**Requirement**
When you reach the line with "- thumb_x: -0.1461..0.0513" in the listing below, transcribe it and each line after it up to and including the line with "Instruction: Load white", exactly and with nothing else.

**Collected material**
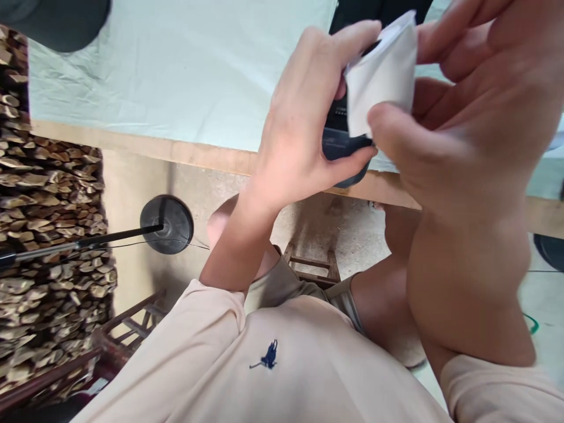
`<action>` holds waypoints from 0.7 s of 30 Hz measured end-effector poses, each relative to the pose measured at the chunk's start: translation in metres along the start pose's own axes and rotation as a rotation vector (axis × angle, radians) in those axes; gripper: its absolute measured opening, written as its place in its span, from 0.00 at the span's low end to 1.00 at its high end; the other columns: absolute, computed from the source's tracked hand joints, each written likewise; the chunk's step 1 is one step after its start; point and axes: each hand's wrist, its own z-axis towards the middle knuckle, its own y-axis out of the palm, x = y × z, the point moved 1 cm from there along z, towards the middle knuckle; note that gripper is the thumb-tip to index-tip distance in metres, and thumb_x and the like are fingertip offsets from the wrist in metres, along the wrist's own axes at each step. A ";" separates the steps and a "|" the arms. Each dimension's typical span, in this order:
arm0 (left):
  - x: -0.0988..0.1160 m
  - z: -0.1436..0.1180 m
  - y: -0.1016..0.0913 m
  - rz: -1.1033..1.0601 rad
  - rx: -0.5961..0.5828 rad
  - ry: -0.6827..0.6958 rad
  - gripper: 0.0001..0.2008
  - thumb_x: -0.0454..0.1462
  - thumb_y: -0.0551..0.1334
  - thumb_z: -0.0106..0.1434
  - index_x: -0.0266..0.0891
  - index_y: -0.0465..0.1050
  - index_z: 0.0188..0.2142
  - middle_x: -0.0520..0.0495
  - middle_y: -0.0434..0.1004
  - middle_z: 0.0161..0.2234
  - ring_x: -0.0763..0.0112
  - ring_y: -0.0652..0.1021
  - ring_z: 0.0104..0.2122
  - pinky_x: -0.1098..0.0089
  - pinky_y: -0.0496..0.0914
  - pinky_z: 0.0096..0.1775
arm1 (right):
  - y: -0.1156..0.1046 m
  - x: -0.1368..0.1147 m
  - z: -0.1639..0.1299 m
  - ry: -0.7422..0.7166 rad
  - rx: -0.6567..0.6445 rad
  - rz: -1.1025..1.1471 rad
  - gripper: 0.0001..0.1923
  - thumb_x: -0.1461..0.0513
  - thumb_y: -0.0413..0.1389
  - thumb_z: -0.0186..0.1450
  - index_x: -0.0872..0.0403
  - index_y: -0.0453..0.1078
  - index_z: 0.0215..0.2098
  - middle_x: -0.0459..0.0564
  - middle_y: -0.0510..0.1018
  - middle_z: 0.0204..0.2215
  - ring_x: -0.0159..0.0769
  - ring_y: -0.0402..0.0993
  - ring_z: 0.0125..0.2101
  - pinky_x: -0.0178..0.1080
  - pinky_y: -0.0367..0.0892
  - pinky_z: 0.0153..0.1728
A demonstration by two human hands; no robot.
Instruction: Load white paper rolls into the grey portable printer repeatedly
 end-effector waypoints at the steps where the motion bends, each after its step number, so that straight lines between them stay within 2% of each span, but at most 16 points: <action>1: 0.000 0.000 -0.002 -0.018 -0.035 -0.014 0.28 0.51 0.62 0.60 0.41 0.65 0.55 0.46 0.70 0.44 0.66 0.75 0.43 0.64 0.70 0.42 | -0.002 0.001 0.001 -0.002 0.038 0.079 0.09 0.70 0.49 0.58 0.52 0.56 0.33 0.43 0.63 0.37 0.18 0.68 0.34 0.28 0.68 0.30; 4: -0.006 0.001 -0.011 -0.098 -0.053 -0.097 0.31 0.53 0.58 0.62 0.34 0.65 0.57 0.44 0.70 0.46 0.66 0.74 0.44 0.64 0.69 0.41 | -0.006 0.006 0.005 0.051 0.064 0.377 0.11 0.71 0.44 0.55 0.51 0.58 0.35 0.42 0.67 0.33 0.22 0.72 0.29 0.32 0.70 0.27; 6: -0.013 -0.001 -0.014 -0.141 0.009 -0.162 0.27 0.53 0.60 0.62 0.40 0.68 0.54 0.45 0.71 0.44 0.69 0.73 0.41 0.65 0.67 0.38 | -0.006 0.010 0.009 0.143 0.058 0.501 0.13 0.69 0.43 0.55 0.50 0.59 0.36 0.41 0.69 0.29 0.27 0.75 0.29 0.32 0.67 0.20; 8: -0.020 -0.004 -0.013 -0.177 0.063 -0.204 0.20 0.52 0.62 0.61 0.46 0.72 0.48 0.47 0.72 0.40 0.73 0.72 0.35 0.67 0.65 0.33 | -0.004 0.015 0.013 0.230 0.079 0.566 0.11 0.68 0.44 0.55 0.51 0.59 0.34 0.40 0.70 0.27 0.28 0.75 0.27 0.30 0.62 0.15; 9: -0.022 -0.005 -0.011 -0.210 0.109 -0.185 0.20 0.54 0.62 0.60 0.47 0.72 0.45 0.48 0.71 0.38 0.74 0.70 0.33 0.67 0.63 0.31 | -0.003 0.018 0.015 0.273 0.093 0.594 0.10 0.68 0.45 0.55 0.51 0.60 0.35 0.39 0.70 0.26 0.28 0.75 0.25 0.30 0.62 0.14; 11: -0.026 -0.007 -0.005 -0.211 0.128 -0.206 0.18 0.55 0.59 0.62 0.47 0.71 0.43 0.48 0.70 0.38 0.73 0.69 0.33 0.67 0.63 0.32 | 0.000 0.023 0.020 0.351 0.105 0.650 0.13 0.69 0.46 0.55 0.52 0.60 0.38 0.39 0.70 0.26 0.27 0.74 0.24 0.29 0.61 0.13; 13: -0.031 -0.008 -0.001 -0.198 0.140 -0.200 0.16 0.54 0.59 0.64 0.46 0.71 0.41 0.49 0.70 0.38 0.74 0.69 0.33 0.67 0.63 0.33 | 0.001 0.026 0.024 0.404 0.121 0.685 0.16 0.70 0.47 0.55 0.51 0.59 0.41 0.39 0.71 0.28 0.26 0.74 0.25 0.27 0.62 0.15; 16: -0.041 -0.008 0.002 -0.200 0.200 -0.101 0.14 0.51 0.61 0.64 0.44 0.73 0.38 0.50 0.70 0.33 0.78 0.68 0.30 0.69 0.61 0.28 | -0.004 0.028 0.031 0.494 0.151 0.710 0.12 0.68 0.48 0.56 0.50 0.55 0.38 0.39 0.68 0.27 0.23 0.73 0.25 0.26 0.60 0.17; 19: -0.053 -0.008 -0.001 -0.263 0.315 -0.016 0.17 0.52 0.64 0.61 0.41 0.71 0.30 0.51 0.62 0.25 0.81 0.63 0.25 0.70 0.57 0.24 | -0.010 0.030 0.033 0.561 0.178 0.675 0.12 0.67 0.49 0.52 0.50 0.54 0.35 0.39 0.67 0.28 0.22 0.71 0.25 0.28 0.60 0.19; 21: -0.058 -0.009 -0.003 -0.300 0.333 -0.007 0.20 0.51 0.64 0.61 0.41 0.63 0.26 0.53 0.53 0.23 0.81 0.56 0.22 0.68 0.52 0.22 | -0.011 0.033 0.033 0.518 0.191 0.635 0.17 0.68 0.51 0.46 0.50 0.56 0.35 0.38 0.68 0.28 0.21 0.69 0.24 0.28 0.58 0.19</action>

**Expected answer**
  - thumb_x: -0.1461..0.0513
  - thumb_y: -0.0413..0.1389
  - thumb_z: -0.0186..0.1450
  - index_x: -0.0872..0.0403
  - index_y: -0.0453..0.1078
  - index_z: 0.0215..0.2098
  - middle_x: -0.0459..0.0564
  - middle_y: -0.0510..0.1018
  - middle_z: 0.0204..0.2215
  - ring_x: -0.0159..0.0769
  - ring_y: -0.0402..0.0993
  - ring_z: 0.0125..0.2101
  - pinky_x: -0.0178..0.1080
  - pinky_y: -0.0367..0.0892
  - pinky_z: 0.0153..0.1728
A demonstration by two human hands; no robot.
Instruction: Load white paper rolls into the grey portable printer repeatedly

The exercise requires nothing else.